When we start to consider the first days of September, part of the pain for many parents (and kids!) is the return to a tighter schedule when most of the summer has been heavily sans structure. We feel it and our kids do too. A wonderful thing for us to do, as parents, is make the structure - whatever it is - of the summer known to our kids. Knowing that they have "x" amount of free time, meal times, etc. can help kids feel as though they have boundaries to play within. The look of discipline may change for kids over the summer, but the awareness that all rules don't go out the window is important too.
Our spiritual lives can often feel like kids in the summer time. We can feel so free and easy when we don’t have structure and discipline.
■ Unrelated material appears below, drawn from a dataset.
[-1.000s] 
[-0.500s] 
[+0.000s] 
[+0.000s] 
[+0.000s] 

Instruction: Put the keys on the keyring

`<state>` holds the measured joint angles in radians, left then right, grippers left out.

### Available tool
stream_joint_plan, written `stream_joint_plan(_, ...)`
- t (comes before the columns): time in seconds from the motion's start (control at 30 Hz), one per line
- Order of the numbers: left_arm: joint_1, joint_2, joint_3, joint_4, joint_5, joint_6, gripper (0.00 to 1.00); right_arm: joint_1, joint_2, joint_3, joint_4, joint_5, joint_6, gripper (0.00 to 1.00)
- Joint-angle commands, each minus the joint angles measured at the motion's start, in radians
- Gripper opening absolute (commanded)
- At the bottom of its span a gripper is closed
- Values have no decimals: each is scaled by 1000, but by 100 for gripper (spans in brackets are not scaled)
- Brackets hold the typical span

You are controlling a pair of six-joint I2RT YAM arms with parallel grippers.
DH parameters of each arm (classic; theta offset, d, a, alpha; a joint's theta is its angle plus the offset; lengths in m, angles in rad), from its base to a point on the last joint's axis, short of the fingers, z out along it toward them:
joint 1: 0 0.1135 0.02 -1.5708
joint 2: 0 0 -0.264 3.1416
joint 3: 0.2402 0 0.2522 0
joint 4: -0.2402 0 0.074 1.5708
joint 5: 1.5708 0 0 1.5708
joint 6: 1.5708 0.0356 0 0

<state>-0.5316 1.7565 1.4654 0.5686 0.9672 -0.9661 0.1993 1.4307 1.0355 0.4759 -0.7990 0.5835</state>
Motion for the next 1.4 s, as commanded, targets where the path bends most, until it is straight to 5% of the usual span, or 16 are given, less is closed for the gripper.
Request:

We can enjoy the sun, and not feel like we need to worry about anything, but at the end of the day, we soon realize that we haven’t done much.
Once in awhile, I can convince myself to "take it easy" on spiritual disciplines and how I structure my walk with God because sometimes it can feel too "rigid". I go from reading my Bible each morning/evening, praying on my drive in to work, and integrating a variety of spiritual disciplines into my every day to doing these things "just when I feel like it." And to be honest with you, when I get into that mode, I very rarely "feel like it."
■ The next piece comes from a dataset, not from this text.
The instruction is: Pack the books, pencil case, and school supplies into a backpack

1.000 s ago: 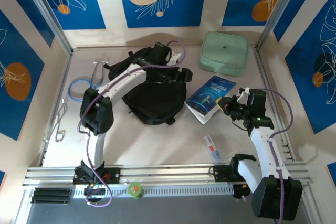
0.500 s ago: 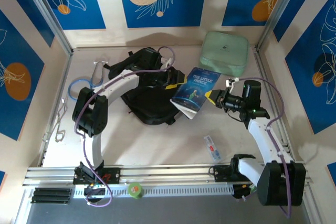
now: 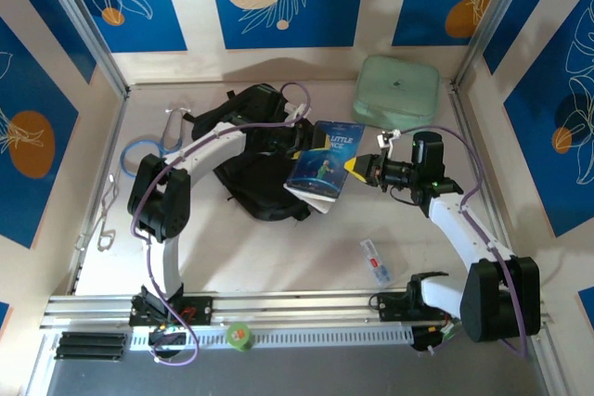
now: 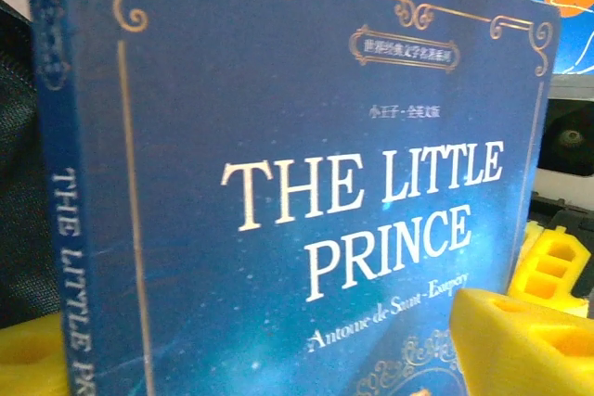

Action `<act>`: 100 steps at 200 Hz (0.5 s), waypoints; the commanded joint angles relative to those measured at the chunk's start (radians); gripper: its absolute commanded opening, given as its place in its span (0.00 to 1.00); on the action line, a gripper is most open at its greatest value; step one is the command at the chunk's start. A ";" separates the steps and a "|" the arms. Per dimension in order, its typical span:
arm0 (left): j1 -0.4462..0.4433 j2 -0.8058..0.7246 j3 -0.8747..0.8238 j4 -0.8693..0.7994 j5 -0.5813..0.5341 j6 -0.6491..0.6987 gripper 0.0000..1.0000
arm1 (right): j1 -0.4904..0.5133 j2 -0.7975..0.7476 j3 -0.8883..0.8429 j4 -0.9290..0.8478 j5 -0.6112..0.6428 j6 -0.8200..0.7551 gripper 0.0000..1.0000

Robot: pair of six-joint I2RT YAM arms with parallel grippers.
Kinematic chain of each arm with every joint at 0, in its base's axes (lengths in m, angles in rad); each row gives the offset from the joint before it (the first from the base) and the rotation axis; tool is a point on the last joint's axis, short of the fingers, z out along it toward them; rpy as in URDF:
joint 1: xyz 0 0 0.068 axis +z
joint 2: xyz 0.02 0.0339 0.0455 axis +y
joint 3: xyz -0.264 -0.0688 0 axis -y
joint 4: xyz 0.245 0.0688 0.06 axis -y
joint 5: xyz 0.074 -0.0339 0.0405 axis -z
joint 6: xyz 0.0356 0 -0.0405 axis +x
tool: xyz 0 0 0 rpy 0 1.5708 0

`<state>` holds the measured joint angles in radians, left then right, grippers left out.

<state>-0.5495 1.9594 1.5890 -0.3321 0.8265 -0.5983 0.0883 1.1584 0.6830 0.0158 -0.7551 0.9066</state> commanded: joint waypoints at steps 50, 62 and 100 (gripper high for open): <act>0.025 -0.029 0.024 0.006 0.038 0.011 0.44 | -0.007 0.082 0.071 -0.063 0.010 -0.082 0.00; 0.029 -0.035 0.025 -0.006 0.030 0.016 0.37 | -0.013 0.094 0.077 -0.092 0.022 -0.102 0.00; 0.053 -0.057 0.001 -0.005 -0.017 0.010 0.13 | -0.021 0.125 0.097 -0.180 0.107 -0.143 0.00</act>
<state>-0.5243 1.9583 1.5894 -0.3328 0.8299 -0.5961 0.0780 1.2694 0.7368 -0.0845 -0.7033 0.8181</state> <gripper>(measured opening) 0.203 0.054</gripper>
Being a part of a church for people who aren't into church, sometimes people misunderstand and believe this means we are anti-structure or anti-discipline, but this is simply untrue. Our desire for growth and maturity in Jesus causes us to recognize our need for structure and discipline in our own lives. Even the early church had their own structure and discipline in when and how they worshiped, served God, and developed community:
"All the believers devoted themselves to the apostles’ teaching, and to fellowship, and to sharing in meals (including the Lord’s Supper), and to prayer. A deep sense of awe came over them all, and the apostles performed many miraculous signs and wonders. And all the believers met together in one place and shared everything they had. They sold their property and possessions and shared the money with those in need. They worshiped together at the Temple each day, met in homes for the Lord's Supper, and shared their meals with great joy and generosity - all the while praising God and enjoying the goodwill of all the people."
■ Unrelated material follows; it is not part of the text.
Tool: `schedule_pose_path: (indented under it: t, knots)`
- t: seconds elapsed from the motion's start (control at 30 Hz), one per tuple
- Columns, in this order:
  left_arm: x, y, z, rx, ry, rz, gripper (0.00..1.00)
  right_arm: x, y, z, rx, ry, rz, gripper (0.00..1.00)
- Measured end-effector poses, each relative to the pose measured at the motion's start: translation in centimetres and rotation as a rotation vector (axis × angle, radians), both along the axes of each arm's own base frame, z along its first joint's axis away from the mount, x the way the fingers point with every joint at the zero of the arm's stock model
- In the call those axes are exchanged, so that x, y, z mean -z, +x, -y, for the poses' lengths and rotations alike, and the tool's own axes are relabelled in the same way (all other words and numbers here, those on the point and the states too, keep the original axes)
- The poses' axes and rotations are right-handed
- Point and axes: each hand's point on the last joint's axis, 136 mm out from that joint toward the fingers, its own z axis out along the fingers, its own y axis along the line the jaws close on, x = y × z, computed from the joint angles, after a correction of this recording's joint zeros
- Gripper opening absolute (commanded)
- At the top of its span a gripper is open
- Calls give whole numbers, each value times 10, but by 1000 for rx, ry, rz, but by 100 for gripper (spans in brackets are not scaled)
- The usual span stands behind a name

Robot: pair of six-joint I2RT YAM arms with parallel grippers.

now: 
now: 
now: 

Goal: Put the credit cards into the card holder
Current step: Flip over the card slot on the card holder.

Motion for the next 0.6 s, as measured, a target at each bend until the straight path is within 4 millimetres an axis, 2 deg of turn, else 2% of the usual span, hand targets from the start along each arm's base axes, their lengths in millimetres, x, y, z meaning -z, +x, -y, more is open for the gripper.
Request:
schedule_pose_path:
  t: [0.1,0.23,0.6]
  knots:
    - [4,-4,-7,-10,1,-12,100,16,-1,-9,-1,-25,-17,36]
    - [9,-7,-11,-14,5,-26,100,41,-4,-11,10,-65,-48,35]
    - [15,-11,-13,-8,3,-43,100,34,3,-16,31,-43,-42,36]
Did this require some form of structure? Yes. Did this require loads of discipline? Yes.
Unfortunately, these words often get a bad rap. I can't hear the word discipline without conjuring up images of the times I was sent to my room as a child, or the groundings I received as a teen. Maybe you have similar experiences. But discipline is not limited to that. In fact, discipline put into perspective is a beautiful thing. The word discipline has at its root, the word disciple. A disciple is a learner or pupil of someone. We are disciples learning to be more like Jesus. We are meant to disciple our kids, the best way we know how, to be more like Jesus.
When we have structure and discipline in our lives, we can feel balance and grow in our maturity. This is true for kids and for us as adults in our spiritual journey. It makes happier, healthy kids - and spiritually healthier adults.